● YOUR GOAL
Across the whole listing, copy out every line that includes the string "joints".

● DATASET CONTENT
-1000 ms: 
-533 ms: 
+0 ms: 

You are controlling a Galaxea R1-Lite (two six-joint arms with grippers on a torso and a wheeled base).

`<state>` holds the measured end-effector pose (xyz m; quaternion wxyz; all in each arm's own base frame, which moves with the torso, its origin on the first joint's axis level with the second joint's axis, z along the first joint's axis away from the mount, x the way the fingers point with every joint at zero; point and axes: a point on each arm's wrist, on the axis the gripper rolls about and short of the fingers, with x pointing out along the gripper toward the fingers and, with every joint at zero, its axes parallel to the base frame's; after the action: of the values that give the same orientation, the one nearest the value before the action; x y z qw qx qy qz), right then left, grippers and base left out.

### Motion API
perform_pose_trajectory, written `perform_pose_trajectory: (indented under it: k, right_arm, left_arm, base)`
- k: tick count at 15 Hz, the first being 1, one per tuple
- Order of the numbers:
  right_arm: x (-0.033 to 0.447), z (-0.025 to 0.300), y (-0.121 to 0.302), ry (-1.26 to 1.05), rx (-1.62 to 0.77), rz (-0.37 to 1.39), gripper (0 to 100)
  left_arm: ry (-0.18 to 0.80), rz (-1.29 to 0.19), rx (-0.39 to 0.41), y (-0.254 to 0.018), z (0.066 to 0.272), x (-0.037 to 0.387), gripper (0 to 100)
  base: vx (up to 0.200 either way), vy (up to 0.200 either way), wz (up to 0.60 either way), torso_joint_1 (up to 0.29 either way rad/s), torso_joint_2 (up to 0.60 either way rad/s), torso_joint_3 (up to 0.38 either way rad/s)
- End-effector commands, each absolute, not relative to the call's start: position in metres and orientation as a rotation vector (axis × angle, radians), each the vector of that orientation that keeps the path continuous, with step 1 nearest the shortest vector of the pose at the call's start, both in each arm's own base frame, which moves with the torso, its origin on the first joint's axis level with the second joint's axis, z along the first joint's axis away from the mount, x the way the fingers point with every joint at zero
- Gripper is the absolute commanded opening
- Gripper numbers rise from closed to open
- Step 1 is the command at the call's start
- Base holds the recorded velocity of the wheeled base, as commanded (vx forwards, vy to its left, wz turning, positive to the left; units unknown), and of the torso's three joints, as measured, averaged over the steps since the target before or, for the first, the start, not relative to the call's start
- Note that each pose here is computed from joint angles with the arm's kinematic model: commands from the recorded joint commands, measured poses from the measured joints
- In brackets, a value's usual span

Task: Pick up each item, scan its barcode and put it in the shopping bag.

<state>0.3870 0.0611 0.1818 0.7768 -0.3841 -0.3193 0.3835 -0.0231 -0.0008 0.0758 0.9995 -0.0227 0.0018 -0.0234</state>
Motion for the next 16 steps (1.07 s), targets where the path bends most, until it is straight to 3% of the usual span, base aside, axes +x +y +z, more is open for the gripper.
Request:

● SOLUTION TO THE PROBLEM
- Base holds the recorded velocity of the wheeled base, as commanded (vx forwards, vy to its left, wz turning, positive to the left; units unknown), and of the torso's three joints, as measured, averaged over the steps since the target before or, for the first, the start, not relative to the call's start
- Note that each pose here is computed from joint angles with the arm's kinematic model: commands from the recorded joint commands, measured poses from the measured joints

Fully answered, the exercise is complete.